** Items from a dataset **
*****

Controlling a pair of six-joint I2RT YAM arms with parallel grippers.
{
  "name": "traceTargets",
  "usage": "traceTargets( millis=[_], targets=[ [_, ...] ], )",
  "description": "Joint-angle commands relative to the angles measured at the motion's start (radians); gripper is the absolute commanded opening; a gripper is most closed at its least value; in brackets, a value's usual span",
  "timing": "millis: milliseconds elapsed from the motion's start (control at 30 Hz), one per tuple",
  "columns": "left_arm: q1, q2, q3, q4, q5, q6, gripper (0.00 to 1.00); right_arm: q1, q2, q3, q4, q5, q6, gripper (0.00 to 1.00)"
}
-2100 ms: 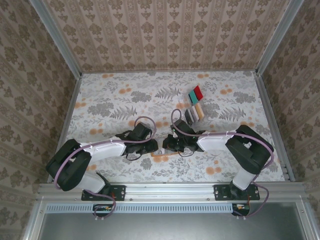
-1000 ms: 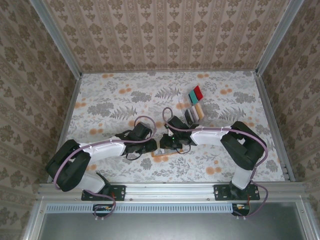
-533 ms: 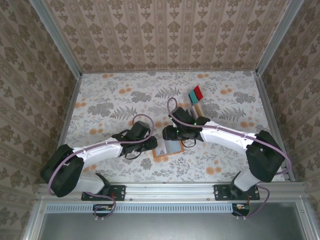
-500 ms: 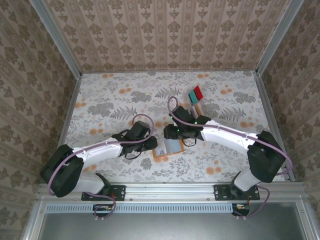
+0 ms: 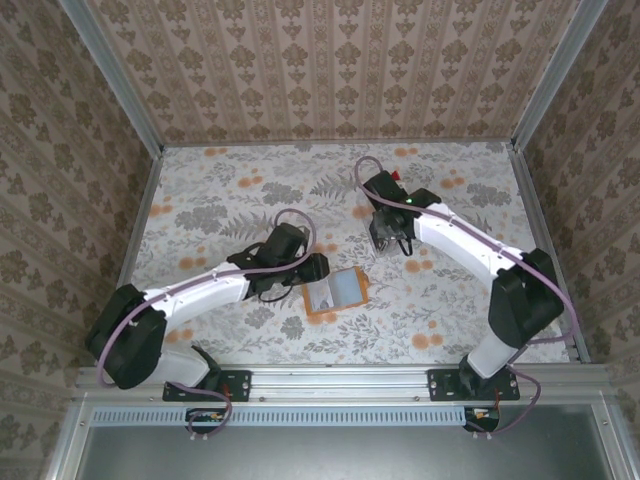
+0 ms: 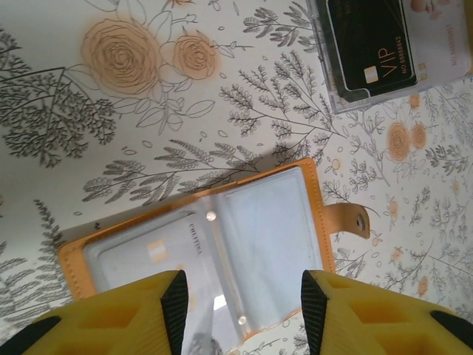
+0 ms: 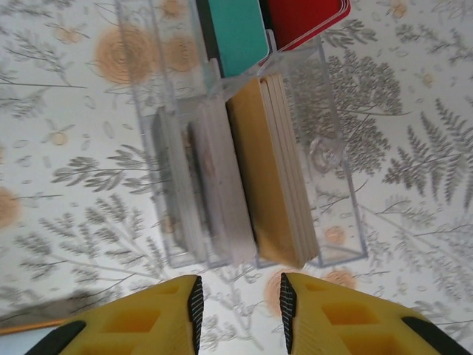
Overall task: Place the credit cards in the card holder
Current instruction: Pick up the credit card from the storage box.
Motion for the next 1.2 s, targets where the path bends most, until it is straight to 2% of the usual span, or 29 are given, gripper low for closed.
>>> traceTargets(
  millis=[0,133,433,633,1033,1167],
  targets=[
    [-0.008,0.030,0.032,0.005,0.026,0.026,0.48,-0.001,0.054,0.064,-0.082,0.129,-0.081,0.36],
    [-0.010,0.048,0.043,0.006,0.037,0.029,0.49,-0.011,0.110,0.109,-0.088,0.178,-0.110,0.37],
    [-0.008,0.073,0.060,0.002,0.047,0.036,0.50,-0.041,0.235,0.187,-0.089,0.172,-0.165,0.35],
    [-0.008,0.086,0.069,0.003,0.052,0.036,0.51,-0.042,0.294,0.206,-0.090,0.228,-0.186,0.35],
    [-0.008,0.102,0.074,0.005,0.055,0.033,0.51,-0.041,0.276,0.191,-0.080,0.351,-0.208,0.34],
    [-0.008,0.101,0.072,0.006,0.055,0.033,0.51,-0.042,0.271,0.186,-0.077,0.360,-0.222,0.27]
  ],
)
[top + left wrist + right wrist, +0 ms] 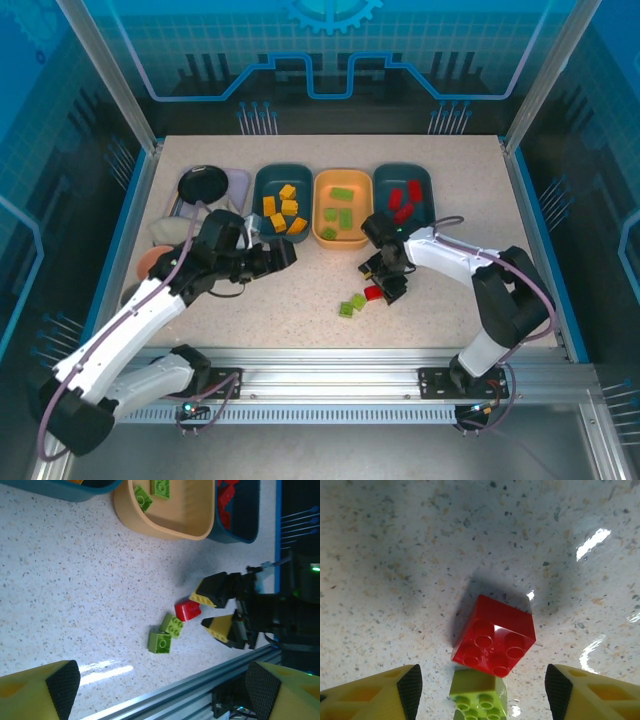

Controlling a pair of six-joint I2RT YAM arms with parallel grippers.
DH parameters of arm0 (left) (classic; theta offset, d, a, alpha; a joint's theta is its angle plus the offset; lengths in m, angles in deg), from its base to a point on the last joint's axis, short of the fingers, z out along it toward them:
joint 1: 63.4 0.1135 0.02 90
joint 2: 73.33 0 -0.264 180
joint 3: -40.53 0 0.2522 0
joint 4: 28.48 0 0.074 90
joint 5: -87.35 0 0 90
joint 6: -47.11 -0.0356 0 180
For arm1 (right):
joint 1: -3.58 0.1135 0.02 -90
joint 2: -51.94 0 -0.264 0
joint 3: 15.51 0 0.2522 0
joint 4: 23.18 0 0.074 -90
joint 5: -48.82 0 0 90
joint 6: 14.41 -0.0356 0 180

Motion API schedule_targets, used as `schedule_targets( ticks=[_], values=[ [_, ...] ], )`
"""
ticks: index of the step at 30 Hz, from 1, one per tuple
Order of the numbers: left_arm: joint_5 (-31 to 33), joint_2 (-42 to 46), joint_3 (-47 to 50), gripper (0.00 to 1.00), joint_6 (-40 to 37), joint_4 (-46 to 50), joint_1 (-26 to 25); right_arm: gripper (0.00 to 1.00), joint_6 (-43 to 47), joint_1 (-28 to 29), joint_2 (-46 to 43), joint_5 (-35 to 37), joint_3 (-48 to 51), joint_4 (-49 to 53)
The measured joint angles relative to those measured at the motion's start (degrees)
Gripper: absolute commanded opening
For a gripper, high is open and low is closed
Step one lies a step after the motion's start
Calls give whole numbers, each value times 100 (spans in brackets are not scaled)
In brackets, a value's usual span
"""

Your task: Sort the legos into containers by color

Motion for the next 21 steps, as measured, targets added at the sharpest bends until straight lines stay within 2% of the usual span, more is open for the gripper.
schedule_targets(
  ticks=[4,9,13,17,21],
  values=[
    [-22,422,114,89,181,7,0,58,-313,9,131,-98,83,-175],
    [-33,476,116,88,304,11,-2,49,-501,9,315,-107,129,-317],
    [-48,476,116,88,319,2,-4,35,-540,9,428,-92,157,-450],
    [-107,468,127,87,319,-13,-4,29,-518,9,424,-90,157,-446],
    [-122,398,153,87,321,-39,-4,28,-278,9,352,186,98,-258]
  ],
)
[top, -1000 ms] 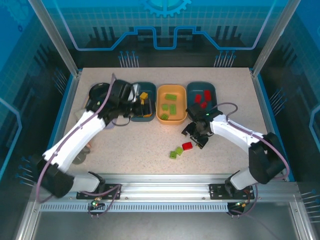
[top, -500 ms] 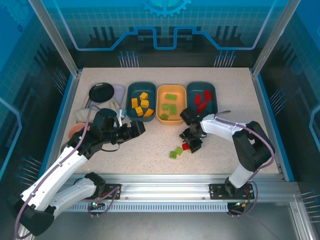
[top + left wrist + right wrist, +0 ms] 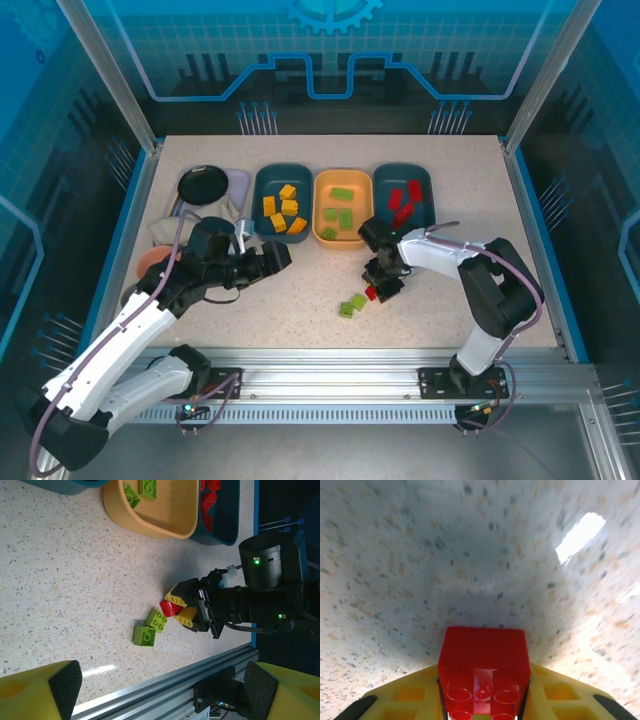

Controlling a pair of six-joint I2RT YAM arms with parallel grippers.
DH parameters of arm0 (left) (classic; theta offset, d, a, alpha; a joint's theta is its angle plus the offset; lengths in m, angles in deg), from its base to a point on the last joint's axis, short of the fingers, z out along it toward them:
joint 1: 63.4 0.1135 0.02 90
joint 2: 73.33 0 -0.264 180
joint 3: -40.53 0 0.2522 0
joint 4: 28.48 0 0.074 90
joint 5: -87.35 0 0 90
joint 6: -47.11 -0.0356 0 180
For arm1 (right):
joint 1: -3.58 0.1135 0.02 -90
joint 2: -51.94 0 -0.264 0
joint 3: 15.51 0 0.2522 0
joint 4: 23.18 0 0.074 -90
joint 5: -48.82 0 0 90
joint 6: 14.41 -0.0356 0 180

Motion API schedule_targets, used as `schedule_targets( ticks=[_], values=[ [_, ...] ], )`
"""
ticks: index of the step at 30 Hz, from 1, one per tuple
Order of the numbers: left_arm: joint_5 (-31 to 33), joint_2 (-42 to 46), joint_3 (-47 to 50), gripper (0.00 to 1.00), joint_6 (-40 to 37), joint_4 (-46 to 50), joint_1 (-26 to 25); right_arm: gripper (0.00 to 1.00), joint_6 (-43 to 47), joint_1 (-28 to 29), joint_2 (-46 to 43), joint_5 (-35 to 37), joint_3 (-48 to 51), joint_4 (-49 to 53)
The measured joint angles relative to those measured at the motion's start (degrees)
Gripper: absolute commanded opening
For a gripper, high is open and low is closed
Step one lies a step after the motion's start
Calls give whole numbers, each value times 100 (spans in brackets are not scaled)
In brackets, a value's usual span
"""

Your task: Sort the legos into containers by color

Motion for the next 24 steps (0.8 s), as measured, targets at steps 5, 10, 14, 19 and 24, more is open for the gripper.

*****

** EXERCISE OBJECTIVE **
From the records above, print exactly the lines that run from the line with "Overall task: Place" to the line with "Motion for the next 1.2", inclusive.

** WRITTEN RESPONSE **
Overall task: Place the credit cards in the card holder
Current instruction: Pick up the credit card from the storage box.
Motion for the next 1.2 s, targets where the path bends most, until it is straight to 2% of the usual span, or 29 are given, gripper low for closed.

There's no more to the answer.